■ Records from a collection
++++
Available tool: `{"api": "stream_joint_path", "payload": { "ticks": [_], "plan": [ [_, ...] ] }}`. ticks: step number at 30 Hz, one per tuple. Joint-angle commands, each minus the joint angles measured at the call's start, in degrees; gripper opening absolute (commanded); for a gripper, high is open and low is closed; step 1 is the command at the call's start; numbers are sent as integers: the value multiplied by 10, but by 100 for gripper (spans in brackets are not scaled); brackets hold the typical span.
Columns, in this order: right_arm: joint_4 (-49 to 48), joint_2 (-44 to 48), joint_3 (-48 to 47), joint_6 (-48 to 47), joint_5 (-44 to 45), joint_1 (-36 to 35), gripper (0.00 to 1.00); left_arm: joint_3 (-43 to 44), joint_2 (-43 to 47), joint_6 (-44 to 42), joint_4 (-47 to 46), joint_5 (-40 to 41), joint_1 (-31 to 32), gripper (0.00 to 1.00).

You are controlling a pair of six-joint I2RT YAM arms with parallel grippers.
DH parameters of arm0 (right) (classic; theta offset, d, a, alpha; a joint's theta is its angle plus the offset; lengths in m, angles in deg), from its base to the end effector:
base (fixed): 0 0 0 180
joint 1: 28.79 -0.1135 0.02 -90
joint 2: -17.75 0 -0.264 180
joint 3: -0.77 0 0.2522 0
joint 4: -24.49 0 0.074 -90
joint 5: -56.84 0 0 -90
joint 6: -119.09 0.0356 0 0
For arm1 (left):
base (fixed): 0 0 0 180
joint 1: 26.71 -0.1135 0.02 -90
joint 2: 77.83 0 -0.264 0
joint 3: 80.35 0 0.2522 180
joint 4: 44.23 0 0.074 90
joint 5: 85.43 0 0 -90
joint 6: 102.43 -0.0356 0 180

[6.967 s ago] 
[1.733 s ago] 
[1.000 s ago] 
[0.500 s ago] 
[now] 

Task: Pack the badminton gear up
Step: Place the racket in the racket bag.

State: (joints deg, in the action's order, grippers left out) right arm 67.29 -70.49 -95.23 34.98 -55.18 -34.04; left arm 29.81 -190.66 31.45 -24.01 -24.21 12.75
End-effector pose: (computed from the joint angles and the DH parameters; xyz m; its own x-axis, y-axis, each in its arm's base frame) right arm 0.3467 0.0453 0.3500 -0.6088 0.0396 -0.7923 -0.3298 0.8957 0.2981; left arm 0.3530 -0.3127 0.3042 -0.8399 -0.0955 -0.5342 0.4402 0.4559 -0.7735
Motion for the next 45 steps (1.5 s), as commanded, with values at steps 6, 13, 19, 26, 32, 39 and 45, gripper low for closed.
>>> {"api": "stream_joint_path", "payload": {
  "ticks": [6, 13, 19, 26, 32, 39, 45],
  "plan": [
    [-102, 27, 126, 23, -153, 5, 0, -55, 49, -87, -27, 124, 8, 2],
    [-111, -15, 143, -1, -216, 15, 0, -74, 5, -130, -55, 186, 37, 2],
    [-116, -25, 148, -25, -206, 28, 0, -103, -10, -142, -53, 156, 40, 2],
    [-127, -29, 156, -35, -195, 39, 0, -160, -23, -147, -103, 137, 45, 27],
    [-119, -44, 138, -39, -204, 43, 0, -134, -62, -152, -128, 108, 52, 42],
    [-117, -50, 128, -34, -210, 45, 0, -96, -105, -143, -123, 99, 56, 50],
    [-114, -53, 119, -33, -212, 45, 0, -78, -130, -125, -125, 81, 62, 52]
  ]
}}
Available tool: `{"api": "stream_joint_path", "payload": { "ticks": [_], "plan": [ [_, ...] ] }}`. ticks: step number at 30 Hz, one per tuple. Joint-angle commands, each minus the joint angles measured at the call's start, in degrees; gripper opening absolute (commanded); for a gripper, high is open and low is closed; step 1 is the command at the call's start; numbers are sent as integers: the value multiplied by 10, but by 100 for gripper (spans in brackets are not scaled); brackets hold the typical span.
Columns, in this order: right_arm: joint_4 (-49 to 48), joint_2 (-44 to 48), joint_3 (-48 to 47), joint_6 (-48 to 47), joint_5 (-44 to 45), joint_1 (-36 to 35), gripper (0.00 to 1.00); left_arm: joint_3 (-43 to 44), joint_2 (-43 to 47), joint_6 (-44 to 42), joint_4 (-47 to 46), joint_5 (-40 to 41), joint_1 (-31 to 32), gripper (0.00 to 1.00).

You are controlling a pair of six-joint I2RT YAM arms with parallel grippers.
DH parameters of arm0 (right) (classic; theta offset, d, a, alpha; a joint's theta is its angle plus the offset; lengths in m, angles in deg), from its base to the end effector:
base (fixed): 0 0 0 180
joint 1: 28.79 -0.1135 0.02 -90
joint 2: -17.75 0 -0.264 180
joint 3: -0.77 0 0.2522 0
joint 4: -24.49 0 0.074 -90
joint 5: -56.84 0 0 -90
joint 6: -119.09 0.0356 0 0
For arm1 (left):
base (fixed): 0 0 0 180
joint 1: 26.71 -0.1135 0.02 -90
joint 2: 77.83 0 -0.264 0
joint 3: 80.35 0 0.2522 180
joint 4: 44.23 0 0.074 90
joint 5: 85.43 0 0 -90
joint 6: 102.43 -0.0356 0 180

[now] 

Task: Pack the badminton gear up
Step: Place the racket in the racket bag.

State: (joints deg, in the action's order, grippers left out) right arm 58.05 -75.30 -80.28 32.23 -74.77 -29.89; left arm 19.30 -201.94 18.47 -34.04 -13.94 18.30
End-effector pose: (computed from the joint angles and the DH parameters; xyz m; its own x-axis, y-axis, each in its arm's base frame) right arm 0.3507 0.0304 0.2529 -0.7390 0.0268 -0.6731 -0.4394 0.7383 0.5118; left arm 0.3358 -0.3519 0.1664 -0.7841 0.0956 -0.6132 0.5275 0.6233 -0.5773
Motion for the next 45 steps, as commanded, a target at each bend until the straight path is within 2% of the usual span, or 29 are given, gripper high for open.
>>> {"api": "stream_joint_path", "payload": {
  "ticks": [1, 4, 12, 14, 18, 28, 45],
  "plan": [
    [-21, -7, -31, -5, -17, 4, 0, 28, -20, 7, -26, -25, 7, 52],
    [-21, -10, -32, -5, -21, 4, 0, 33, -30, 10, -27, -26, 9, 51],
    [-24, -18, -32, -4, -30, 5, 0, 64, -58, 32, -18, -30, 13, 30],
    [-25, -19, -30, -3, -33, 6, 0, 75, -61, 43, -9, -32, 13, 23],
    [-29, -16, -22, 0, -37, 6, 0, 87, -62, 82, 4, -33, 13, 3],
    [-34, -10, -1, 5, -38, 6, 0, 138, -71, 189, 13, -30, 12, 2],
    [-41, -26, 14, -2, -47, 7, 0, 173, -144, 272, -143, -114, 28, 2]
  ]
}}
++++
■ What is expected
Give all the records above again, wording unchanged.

■ Task output
Available tool: `{"api": "stream_joint_path", "payload": { "ticks": [_], "plan": [ [_, ...] ] }}`. ticks: step number at 30 Hz, one per tuple. Joint-angle commands, each minus the joint angles measured at the call's start, in degrees; gripper opening absolute (commanded); for a gripper, high is open and low is closed; step 1 is the command at the call's start; numbers are sent as integers: the value multiplied by 10, but by 100 for gripper (spans in brackets are not scaled); brackets hold the typical span.
Columns, in this order: right_arm: joint_4 (-49 to 48), joint_2 (-44 to 48), joint_3 (-48 to 47), joint_6 (-48 to 47), joint_5 (-44 to 45), joint_1 (-36 to 35), gripper (0.00 to 1.00); left_arm: joint_3 (-43 to 44), joint_2 (-43 to 47), joint_6 (-44 to 42), joint_4 (-47 to 46), joint_5 (-40 to 41), joint_1 (-31 to 32), gripper (0.00 to 1.00).

You are controlling a pair of six-joint I2RT YAM arms with parallel grippers.
DH parameters of arm0 (right) (classic; theta offset, d, a, alpha; a joint's theta is its angle plus the offset; lengths in m, angles in deg), from its base to the end effector:
base (fixed): 0 0 0 180
joint 1: 28.79 -0.1135 0.02 -90
joint 2: -17.75 0 -0.264 180
joint 3: -0.77 0 0.2522 0
joint 4: -24.49 0 0.074 -90
joint 5: -56.84 0 0 -90
joint 6: -119.09 0.0356 0 0
For arm1 (left):
base (fixed): 0 0 0 180
joint 1: 26.71 -0.1135 0.02 -90
joint 2: 77.83 0 -0.264 0
joint 3: 80.35 0 0.2522 180
joint 4: 44.23 0 0.074 90
joint 5: 85.43 0 0 -90
joint 6: 102.43 -0.0356 0 180

[6.967 s ago] 
[1.733 s ago] 
[1.000 s ago] 
[0.500 s ago] 
[now] 

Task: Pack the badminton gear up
Step: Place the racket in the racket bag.

State: (joints deg, in the action's order, grippers left out) right arm 67.29 -70.49 -95.23 34.98 -55.18 -34.04; left arm 29.81 -190.66 31.45 -24.01 -24.21 12.75
End-effector pose: (computed from the joint angles and the DH parameters; xyz m; its own x-axis, y-axis, each in its arm's base frame) right arm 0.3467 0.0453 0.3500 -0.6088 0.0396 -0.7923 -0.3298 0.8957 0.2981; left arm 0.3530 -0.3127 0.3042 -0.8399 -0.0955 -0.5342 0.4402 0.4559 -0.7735
Motion for the next 45 steps (1.5 s), as commanded, with values at steps 6, 13, 19, 26, 32, 39 and 45, gripper low for closed.
>>> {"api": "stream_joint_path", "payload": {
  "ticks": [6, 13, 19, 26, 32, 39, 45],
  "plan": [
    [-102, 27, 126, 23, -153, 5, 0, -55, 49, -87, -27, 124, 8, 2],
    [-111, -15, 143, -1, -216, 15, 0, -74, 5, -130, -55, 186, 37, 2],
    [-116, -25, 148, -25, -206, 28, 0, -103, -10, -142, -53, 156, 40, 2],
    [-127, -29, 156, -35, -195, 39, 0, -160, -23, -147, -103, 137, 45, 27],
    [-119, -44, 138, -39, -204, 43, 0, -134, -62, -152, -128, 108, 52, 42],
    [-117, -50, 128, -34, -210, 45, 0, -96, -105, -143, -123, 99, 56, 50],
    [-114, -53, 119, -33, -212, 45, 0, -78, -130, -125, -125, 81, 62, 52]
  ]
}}
Available tool: `{"api": "stream_joint_path", "payload": { "ticks": [_], "plan": [ [_, ...] ] }}`. ticks: step number at 30 Hz, one per tuple. Joint-angle commands, each minus the joint angles measured at the call's start, in degrees; gripper opening absolute (commanded); for a gripper, high is open and low is closed; step 1 is the command at the call's start; numbers are sent as integers: the value multiplied by 10, but by 100 for gripper (spans in brackets are not scaled); brackets hold the typical span.
Columns, in this order: right_arm: joint_4 (-49 to 48), joint_2 (-44 to 48), joint_3 (-48 to 47), joint_6 (-48 to 47), joint_5 (-44 to 45), joint_1 (-36 to 35), gripper (0.00 to 1.00); left_arm: joint_3 (-43 to 44), joint_2 (-43 to 47), joint_6 (-44 to 42), joint_4 (-47 to 46), joint_5 (-40 to 41), joint_1 (-31 to 32), gripper (0.00 to 1.00).

You are controlling a pair of six-joint I2RT YAM arms with parallel grippers.
DH parameters of arm0 (right) (classic; theta offset, d, a, alpha; a joint's theta is its angle plus the offset; lengths in m, angles in deg), from its base to the end effector:
base (fixed): 0 0 0 180
joint 1: 28.79 -0.1135 0.02 -90
joint 2: -17.75 0 -0.264 180
joint 3: -0.77 0 0.2522 0
joint 4: -24.49 0 0.074 -90
joint 5: -56.84 0 0 -90
joint 6: -119.09 0.0356 0 0
For arm1 (left):
base (fixed): 0 0 0 180
joint 1: 26.71 -0.1135 0.02 -90
joint 2: 77.83 0 -0.264 0
joint 3: 80.35 0 0.2522 180
joint 4: 44.23 0 0.074 90
joint 5: 85.43 0 0 -90
joint 6: 102.43 -0.0356 0 180

[now] 

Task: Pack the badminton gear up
Step: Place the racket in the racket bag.

State: (joints deg, in the action's order, grippers left out) right arm 58.05 -75.30 -80.28 32.23 -74.77 -29.89; left arm 19.30 -201.94 18.47 -34.04 -13.94 18.30
End-effector pose: (computed from the joint angles and the DH parameters; xyz m; its own x-axis, y-axis, each in its arm's base frame) right arm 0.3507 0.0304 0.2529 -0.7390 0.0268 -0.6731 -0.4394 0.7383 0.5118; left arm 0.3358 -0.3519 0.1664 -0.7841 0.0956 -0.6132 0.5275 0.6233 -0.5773
Motion for the next 45 steps, as commanded, a target at each bend until the straight path is within 2% of the usual span, or 29 are given, gripper high for open.
>>> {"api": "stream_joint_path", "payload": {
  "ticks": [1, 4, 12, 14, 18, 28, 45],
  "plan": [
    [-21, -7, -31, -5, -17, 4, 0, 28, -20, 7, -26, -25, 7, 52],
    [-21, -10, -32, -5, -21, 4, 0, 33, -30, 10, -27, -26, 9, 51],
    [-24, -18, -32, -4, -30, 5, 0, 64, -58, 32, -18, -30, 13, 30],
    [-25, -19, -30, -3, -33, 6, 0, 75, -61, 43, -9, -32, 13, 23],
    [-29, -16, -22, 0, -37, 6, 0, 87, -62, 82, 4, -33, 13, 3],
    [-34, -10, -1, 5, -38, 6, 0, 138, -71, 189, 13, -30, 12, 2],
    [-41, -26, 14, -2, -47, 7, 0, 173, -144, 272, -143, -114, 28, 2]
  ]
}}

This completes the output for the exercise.